WORK ITEM: Using the records below, find every line that includes "frame" and copy it.
Start of GIVEN ENTRIES
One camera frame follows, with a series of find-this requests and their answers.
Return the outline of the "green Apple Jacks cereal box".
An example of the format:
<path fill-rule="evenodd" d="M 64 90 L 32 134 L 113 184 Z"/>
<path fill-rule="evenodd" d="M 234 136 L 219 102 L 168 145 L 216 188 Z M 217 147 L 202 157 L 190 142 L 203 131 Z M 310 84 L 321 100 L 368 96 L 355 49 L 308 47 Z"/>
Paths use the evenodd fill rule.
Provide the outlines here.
End of GIVEN ENTRIES
Start of GIVEN ENTRIES
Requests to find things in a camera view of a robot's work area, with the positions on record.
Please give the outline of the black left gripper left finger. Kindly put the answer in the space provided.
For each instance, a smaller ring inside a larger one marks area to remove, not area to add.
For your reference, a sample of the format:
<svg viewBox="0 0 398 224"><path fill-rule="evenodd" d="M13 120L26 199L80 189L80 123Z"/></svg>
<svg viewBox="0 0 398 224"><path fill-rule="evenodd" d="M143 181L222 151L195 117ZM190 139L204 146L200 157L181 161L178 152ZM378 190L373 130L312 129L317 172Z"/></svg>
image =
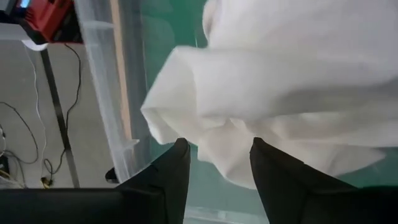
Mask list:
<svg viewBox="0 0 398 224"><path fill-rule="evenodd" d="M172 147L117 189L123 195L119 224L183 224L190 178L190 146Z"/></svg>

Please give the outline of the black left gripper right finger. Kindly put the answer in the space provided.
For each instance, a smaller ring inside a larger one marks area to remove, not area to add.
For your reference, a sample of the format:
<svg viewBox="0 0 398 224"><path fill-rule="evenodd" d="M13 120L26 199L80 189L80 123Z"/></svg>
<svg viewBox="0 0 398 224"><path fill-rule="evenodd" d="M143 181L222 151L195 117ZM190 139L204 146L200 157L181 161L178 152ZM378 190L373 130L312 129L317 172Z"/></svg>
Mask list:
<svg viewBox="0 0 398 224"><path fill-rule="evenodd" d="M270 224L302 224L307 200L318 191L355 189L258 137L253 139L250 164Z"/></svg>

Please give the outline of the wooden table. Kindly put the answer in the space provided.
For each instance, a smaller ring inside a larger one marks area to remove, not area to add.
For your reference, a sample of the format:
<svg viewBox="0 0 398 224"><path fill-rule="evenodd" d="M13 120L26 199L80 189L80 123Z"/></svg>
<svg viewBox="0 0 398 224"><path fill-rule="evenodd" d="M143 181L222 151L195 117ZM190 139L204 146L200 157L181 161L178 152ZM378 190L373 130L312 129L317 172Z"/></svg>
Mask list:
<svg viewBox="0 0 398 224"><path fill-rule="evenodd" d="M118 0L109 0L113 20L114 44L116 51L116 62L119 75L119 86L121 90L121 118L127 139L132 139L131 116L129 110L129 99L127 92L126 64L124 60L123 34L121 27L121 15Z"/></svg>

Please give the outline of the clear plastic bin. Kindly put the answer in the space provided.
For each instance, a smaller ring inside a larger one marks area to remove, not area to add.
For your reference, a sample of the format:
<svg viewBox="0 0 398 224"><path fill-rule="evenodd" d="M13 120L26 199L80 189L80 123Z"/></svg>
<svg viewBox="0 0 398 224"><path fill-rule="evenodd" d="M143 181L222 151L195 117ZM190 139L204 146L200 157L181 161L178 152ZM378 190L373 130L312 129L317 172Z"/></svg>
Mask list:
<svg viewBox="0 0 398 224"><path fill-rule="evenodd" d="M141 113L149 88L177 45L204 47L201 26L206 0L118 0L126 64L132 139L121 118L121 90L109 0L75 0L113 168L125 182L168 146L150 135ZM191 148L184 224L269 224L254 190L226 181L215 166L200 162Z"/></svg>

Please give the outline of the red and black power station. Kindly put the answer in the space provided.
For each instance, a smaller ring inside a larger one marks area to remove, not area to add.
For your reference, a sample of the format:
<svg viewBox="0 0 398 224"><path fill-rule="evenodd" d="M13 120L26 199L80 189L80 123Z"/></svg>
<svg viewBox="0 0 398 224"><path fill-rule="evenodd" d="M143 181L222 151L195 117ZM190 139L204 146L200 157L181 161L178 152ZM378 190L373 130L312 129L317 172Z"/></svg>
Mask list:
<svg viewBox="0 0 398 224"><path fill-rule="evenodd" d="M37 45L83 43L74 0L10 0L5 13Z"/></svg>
End of GIVEN ENTRIES
Start of GIVEN ENTRIES
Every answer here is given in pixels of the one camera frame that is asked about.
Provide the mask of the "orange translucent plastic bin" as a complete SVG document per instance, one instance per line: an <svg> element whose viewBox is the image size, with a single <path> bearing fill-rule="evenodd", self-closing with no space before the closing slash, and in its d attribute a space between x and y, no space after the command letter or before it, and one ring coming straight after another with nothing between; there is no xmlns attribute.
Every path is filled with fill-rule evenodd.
End of GIVEN ENTRIES
ANSWER FOR THE TASK:
One camera frame follows, with a series of find-this requests and their answers.
Every answer here is given in pixels of the one camera frame that is asked about.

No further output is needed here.